What is expected: The answer must be every line from the entries below that includes "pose".

Source information:

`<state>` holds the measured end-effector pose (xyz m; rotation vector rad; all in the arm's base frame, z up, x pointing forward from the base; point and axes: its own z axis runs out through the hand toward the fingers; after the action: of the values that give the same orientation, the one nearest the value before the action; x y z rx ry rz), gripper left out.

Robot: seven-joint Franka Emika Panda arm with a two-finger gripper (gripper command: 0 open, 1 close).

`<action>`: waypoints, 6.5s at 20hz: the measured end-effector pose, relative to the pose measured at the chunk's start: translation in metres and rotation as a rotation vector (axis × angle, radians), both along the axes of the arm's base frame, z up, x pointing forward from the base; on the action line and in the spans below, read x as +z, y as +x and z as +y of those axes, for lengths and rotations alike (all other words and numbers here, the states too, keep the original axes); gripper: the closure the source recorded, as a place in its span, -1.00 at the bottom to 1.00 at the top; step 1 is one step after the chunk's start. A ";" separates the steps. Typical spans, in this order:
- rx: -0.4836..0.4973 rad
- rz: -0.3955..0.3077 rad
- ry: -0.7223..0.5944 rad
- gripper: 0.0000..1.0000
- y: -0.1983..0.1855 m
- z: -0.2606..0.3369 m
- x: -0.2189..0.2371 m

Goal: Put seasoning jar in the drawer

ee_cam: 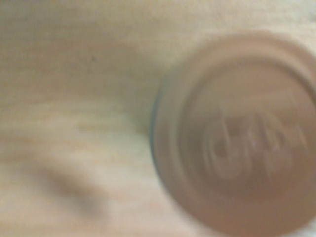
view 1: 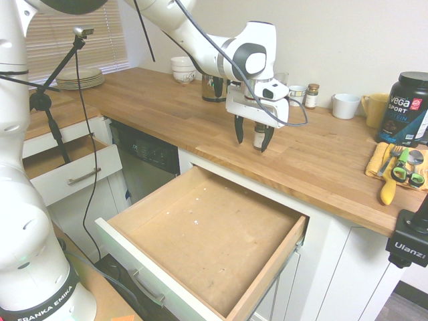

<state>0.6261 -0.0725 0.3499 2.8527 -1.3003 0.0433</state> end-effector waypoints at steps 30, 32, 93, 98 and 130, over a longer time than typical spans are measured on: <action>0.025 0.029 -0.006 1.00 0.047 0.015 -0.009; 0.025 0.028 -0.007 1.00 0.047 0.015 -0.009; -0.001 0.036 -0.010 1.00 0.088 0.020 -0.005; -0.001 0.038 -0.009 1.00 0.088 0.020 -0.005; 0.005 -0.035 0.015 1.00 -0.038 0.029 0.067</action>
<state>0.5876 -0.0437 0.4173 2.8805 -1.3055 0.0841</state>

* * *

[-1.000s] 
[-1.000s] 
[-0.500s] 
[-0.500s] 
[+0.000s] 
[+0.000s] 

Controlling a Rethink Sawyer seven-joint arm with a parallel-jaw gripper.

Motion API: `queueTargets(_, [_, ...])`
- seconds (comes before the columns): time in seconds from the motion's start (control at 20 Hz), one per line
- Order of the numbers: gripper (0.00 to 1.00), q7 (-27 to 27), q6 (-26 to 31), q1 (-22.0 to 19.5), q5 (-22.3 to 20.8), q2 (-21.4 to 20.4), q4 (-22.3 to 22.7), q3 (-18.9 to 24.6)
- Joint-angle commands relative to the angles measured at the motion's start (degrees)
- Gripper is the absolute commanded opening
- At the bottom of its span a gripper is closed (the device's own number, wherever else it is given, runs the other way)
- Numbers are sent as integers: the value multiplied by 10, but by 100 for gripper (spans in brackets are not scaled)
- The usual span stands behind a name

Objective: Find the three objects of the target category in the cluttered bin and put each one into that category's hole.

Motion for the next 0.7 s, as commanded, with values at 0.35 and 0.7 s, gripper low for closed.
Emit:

Task answer:
`<state>` holds the measured end-effector pose (xyz m; rotation vector rad; all in the arm's base frame, z up, x pointing forward from the base; point and axes: its own z axis runs out through the hand toward the fingers; after the action: of the values that give the same orientation, the one nearest the value before the action; x y z rx ry rz), gripper left out.
`<action>`: waypoints, 6.5s at 20hz: the measured end-effector pose, relative to the pose measured at the chunk's start: translation in metres and rotation as a rotation vector (axis × angle, radians), both along the axes of the arm's base frame, z up, x pointing forward from the base; on the action line and in the spans below, read x as +z, y as +x and z as +y of those axes, for lengths and rotations alike (all other words and numbers here, the states too, keep the original axes); gripper: the closure the source recorded, as a place in its span, -1.00 at the bottom to 1.00 at the top; step 1 is one step after the chunk's start. A ";" separates the steps. Typical spans, in this order:

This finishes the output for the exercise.